Les images de son arrestation sont prêtes à faire le tour du monde. Et pour cause. L’avocate tunisienne Sonia Dahmani, voix critique connue du président Kais Saied, a été arrêtée samedi soir alors qu’elle était en plein direct avec la chaîne française France 24, jusqu’à l’interruption de la liaison par des policiers. Son arrestation mouvementée s’est déroulée au beau milieu de la Maison de l’avocat, où elle s’était réfugiée entourée de collègues.
Le bâtiment a été « pris d’assaut par des dizaines d’agents des forces de sécurité masqués, qui ont fait usage de violence », a protesté devant la presse Laroussi Zguir, président de la section de Tunis de l’Ordre des avocats, réclamant la « libération immédiate » de Sonia Dahmani et annonçant une grève des avocats à partir de lundi.La chaîne publique d’information France 24 a de son côté dénoncé l’attitude des policiers qui ont interrompu l’intervention de sa correspondante, « arraché la caméra de son trépied » et arrêté pour « une dizaine de minutes » son caméraman. France 24 a « condamné fermement cette entrave à la liberté de la presse et cette intervention brutale et intimidante des forces de l’ordre empêchant ses journalistes d’exercer leur métier ».

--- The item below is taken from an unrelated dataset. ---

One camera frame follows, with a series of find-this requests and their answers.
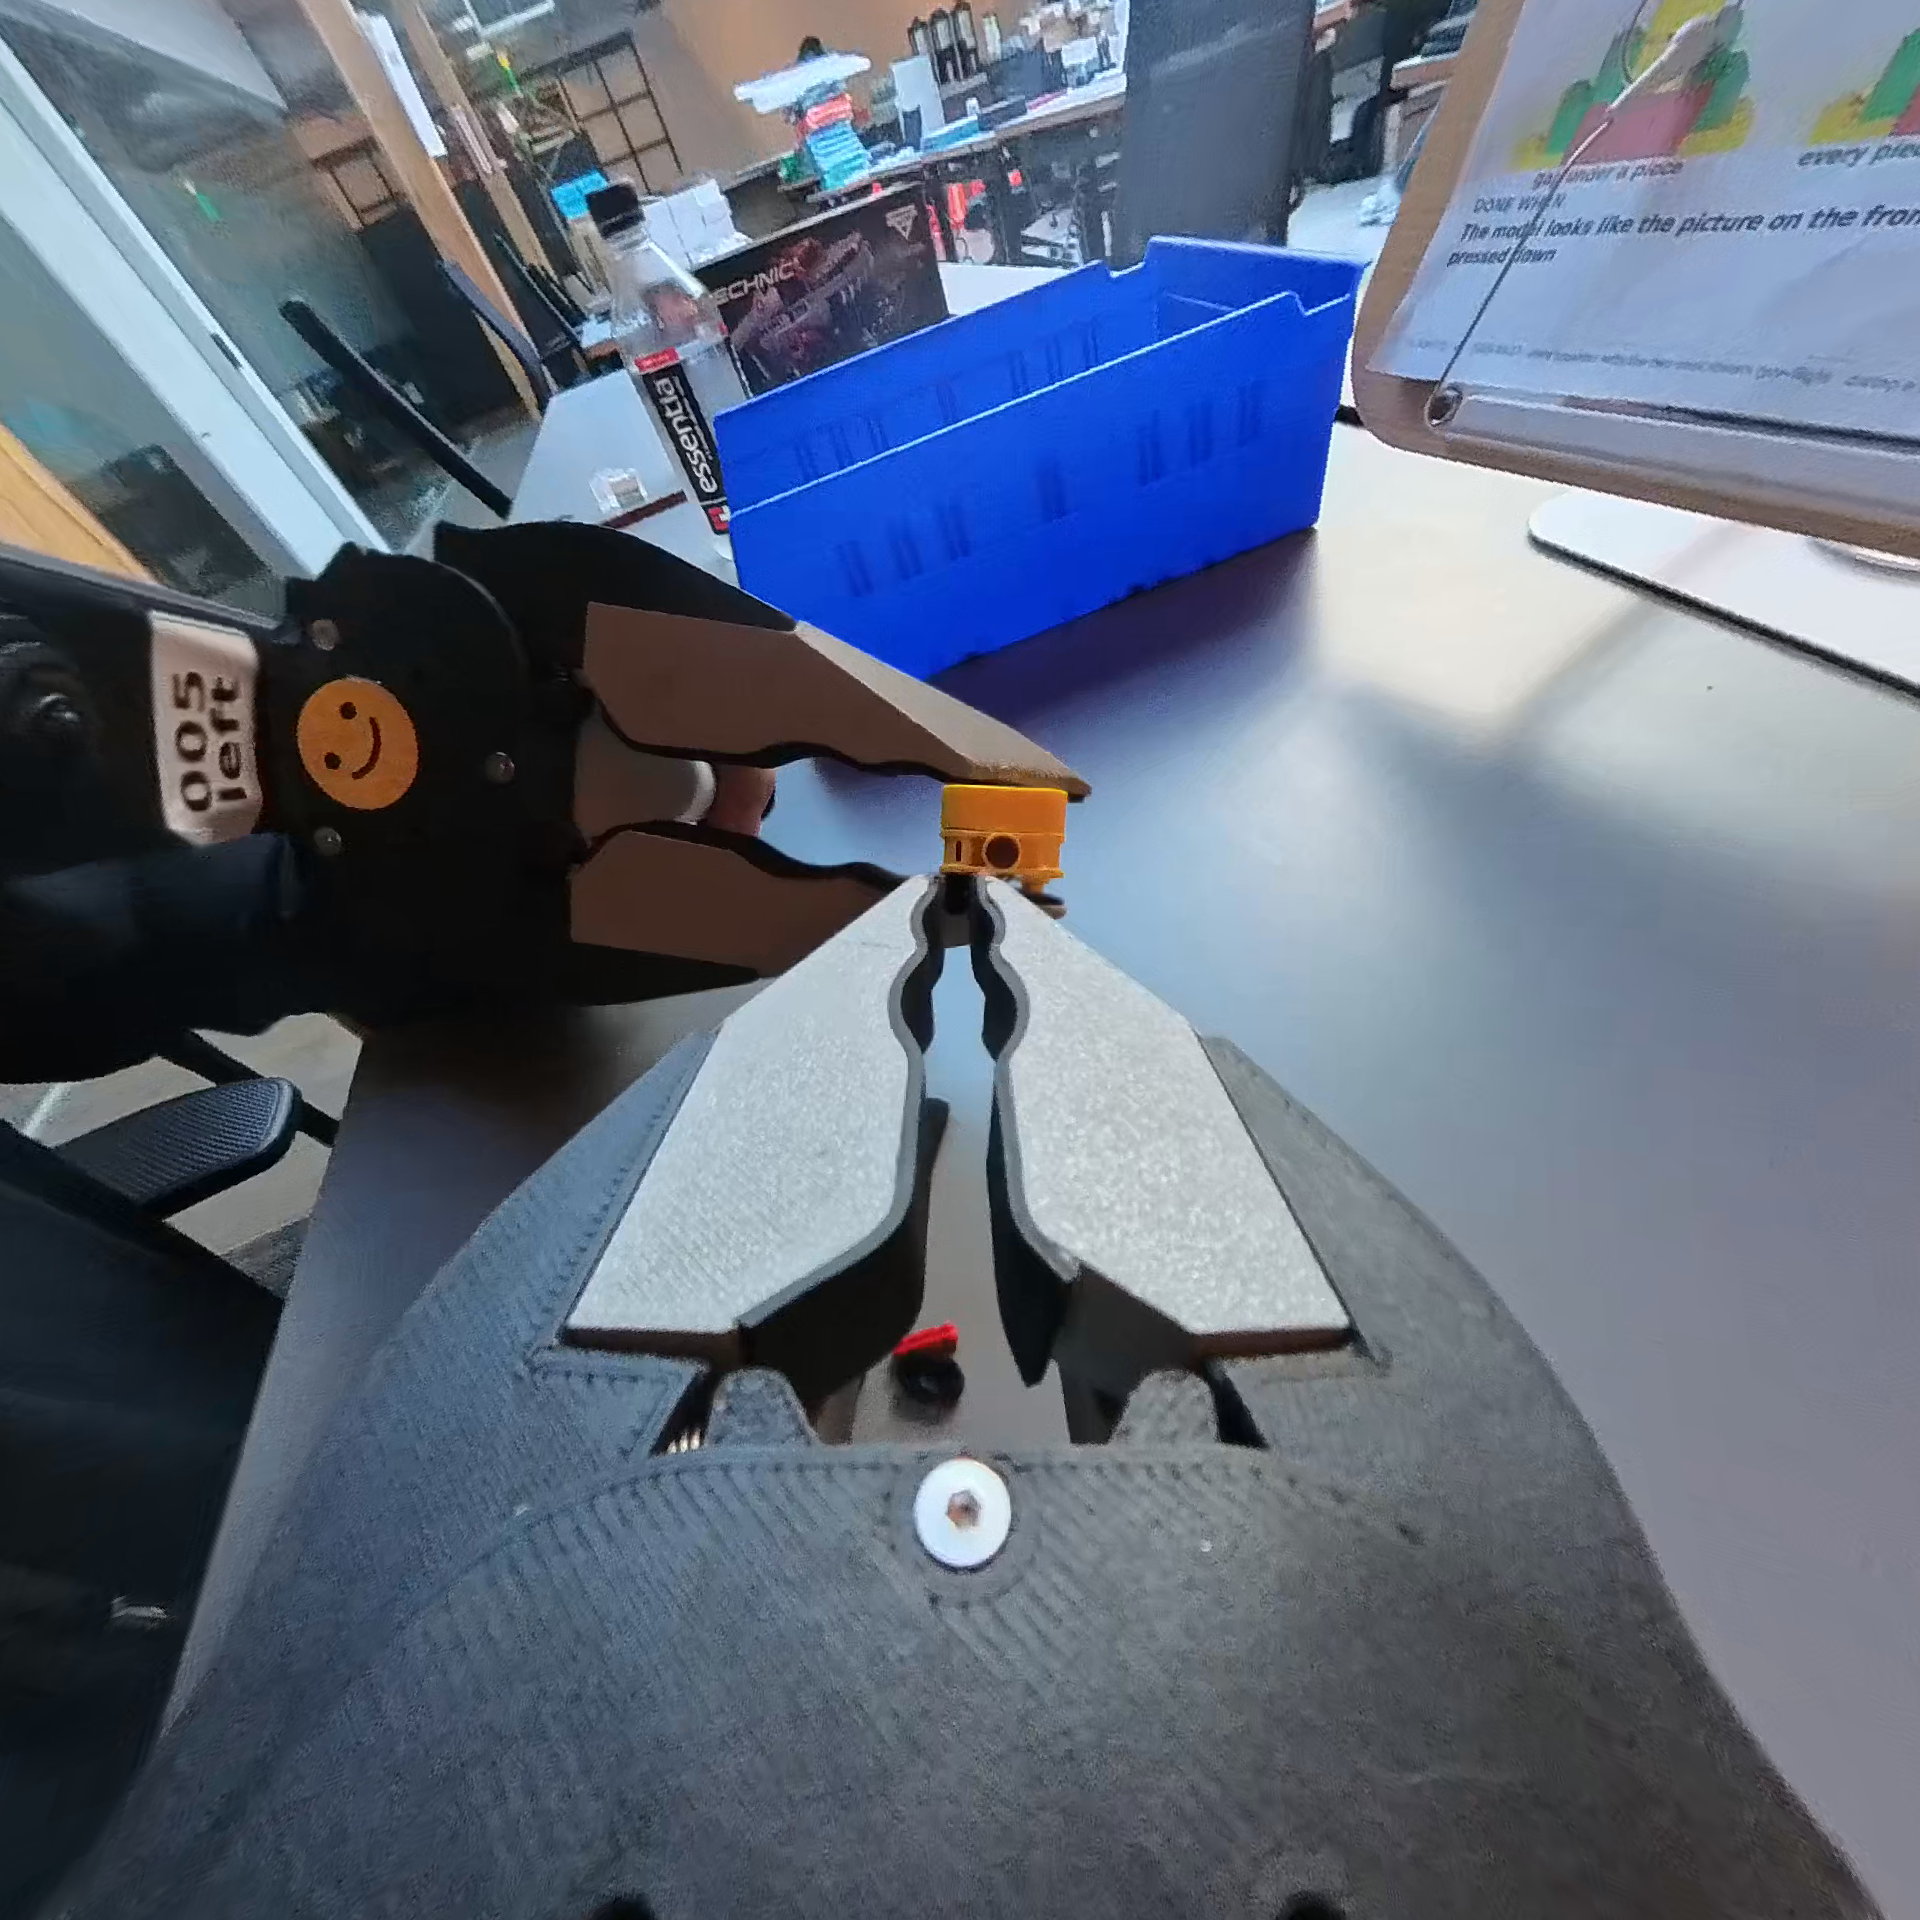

Au même moment, Borhen Bssais, présentateur à la télévision et à la radio, et Mourad Zeghidi, commentateur politique, ont également été arrêtés. Les trois chroniqueurs détenus sont poursuivis en vertu du décret 54, promulgué en septembre 2022 par le président Saied pour réprimer la diffusion de « fausses nouvelles » mais critiqué par les défenseurs des droits tunisiens et internationaux car sujet à une interprétation très large.
En un an et demi, plus de 60 personnes, dont des journalistes, des avocats et des opposants à Kais Saied, ont fait l’objet de poursuites sur la base de ce texte, selon le Syndicat national des journalistes. Depuis que le président Saied, élu démocratiquement en octobre 2019 pour cinq ans, s’est octroyé les pleins pouvoirs lors d’un coup de force en juillet 2021, des ONG tunisiennes et internationales ont déploré une régression des droits en Tunisie.
Sonia Dahmani se voit notamment reprocher d’avoir lancé sur un ton ironique mardi dernier dans une émission télévisée : « de quel pays extraordinaire parle-t-on ? », en réponse à un autre chroniqueur qui affirmait que les migrants arrivant d’Afrique subsaharienne cherchaient à s’installer en Tunisie.